▶ **What is being asked**:
Send back all the data below, exactly as given.

▶ **Dataset entries**:
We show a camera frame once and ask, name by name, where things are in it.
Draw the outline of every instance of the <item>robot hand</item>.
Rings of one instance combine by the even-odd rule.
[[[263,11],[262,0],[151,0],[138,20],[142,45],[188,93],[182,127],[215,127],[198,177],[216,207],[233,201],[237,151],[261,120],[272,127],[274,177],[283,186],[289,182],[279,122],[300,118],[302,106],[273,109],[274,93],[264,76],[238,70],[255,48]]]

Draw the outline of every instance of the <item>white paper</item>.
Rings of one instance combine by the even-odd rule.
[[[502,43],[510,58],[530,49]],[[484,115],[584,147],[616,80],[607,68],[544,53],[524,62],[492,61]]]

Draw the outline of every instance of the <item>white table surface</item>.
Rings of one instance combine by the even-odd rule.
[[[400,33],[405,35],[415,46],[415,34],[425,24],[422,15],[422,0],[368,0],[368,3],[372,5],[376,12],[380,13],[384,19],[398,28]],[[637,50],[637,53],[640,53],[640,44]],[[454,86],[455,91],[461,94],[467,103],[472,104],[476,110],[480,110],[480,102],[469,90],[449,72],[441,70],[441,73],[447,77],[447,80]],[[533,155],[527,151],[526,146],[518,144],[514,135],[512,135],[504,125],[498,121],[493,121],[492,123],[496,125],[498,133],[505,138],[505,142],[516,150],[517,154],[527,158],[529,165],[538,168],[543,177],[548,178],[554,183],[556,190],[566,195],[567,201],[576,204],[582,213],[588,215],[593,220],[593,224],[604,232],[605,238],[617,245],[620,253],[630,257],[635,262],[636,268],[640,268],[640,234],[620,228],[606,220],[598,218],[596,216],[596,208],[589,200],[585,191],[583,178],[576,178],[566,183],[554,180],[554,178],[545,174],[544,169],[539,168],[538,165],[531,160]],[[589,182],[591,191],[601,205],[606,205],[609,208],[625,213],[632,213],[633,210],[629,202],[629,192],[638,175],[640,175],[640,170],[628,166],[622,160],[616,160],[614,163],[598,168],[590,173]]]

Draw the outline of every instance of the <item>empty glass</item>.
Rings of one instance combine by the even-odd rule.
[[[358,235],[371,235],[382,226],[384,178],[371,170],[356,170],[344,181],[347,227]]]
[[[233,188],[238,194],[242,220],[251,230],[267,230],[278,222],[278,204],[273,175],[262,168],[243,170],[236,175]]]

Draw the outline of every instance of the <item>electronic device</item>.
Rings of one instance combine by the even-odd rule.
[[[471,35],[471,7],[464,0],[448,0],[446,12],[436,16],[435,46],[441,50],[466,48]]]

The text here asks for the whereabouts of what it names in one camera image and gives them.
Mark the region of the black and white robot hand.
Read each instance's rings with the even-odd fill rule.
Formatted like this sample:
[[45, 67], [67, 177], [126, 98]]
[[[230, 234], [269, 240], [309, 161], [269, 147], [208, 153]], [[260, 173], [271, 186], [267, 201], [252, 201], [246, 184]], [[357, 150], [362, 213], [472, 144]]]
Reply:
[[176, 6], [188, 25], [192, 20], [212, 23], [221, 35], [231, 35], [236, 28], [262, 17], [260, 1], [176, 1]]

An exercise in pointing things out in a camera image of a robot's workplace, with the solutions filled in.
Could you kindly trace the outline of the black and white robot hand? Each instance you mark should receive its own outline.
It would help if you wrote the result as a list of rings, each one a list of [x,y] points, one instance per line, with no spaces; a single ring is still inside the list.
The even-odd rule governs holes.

▶ **Answer to this exercise**:
We show a camera frame once and ask, name by name, where things are in it.
Draw the outline of every instance of the <item>robot hand</item>.
Rings of one instance combine by the even-odd rule.
[[[263,11],[262,0],[151,0],[138,20],[142,45],[188,93],[182,127],[215,127],[198,177],[216,207],[233,201],[237,151],[261,120],[272,127],[274,177],[283,186],[289,182],[279,122],[300,118],[302,106],[273,109],[274,93],[264,76],[238,70],[255,48]]]

Draw the outline of every instance of the <item>white paper</item>.
Rings of one instance combine by the even-odd rule.
[[[502,43],[510,58],[530,49]],[[484,115],[584,147],[616,80],[607,68],[544,53],[524,62],[492,61]]]

Draw the outline of every instance of the <item>white table surface</item>.
Rings of one instance combine by the even-odd rule.
[[[400,33],[405,35],[415,46],[415,34],[425,24],[422,15],[422,0],[368,0],[368,3],[372,5],[376,12],[380,13],[384,19],[398,28]],[[637,50],[637,53],[640,53],[640,44]],[[454,86],[455,91],[461,94],[467,103],[472,104],[476,110],[480,110],[480,102],[469,90],[449,72],[441,70],[441,73],[447,77],[447,80]],[[533,155],[527,151],[526,146],[518,144],[514,135],[512,135],[504,125],[498,121],[493,121],[492,123],[496,125],[498,133],[505,138],[505,142],[516,150],[517,154],[527,158],[529,165],[538,168],[543,177],[548,178],[554,183],[556,190],[566,195],[567,201],[576,204],[582,213],[588,215],[593,220],[593,224],[604,232],[605,238],[617,245],[620,253],[630,257],[635,262],[636,268],[640,268],[640,234],[620,228],[606,220],[598,218],[596,216],[596,208],[589,200],[585,191],[583,178],[576,178],[566,183],[554,180],[554,178],[545,174],[544,169],[539,168],[538,165],[531,160]],[[589,182],[591,191],[601,205],[606,205],[609,208],[625,213],[632,213],[633,210],[629,202],[629,192],[638,175],[640,175],[640,170],[628,166],[622,160],[616,160],[614,163],[598,168],[590,173]]]

Draw the outline of every instance of the <item>empty glass</item>.
Rings of one instance combine by the even-odd rule.
[[[358,235],[371,235],[382,226],[384,178],[371,170],[356,170],[344,181],[347,227]]]
[[[233,188],[238,194],[242,220],[251,230],[267,230],[278,222],[278,204],[273,175],[262,168],[243,170],[236,175]]]

Draw the outline of every instance of the <item>electronic device</item>.
Rings of one instance combine by the even-odd rule.
[[[471,35],[471,7],[464,0],[448,0],[446,12],[436,16],[435,46],[441,50],[466,48]]]

The text here asks for the whereabouts of what it names in one camera image and gives them.
Mark the region of the black and white robot hand.
Read each instance's rings with the even-odd fill rule.
Formatted like this sample:
[[45, 67], [67, 177], [126, 98]]
[[[230, 234], [269, 240], [309, 161], [269, 147], [208, 153]], [[260, 173], [271, 186], [267, 201], [252, 201], [246, 184]], [[357, 150], [362, 213], [472, 144]]]
Reply:
[[176, 6], [188, 25], [192, 20], [212, 23], [221, 35], [231, 35], [236, 28], [262, 17], [260, 1], [176, 1]]

An exercise in pointing things out in a camera image of a robot's workplace, with the solutions filled in.
Could you kindly trace the outline of the black and white robot hand? Each instance you mark should receive its own outline.
It would help if you wrote the result as a list of rings, each one a list of [x,y] points, one instance per line, with no spaces; a single ring is still inside the list.
The even-odd rule governs holes.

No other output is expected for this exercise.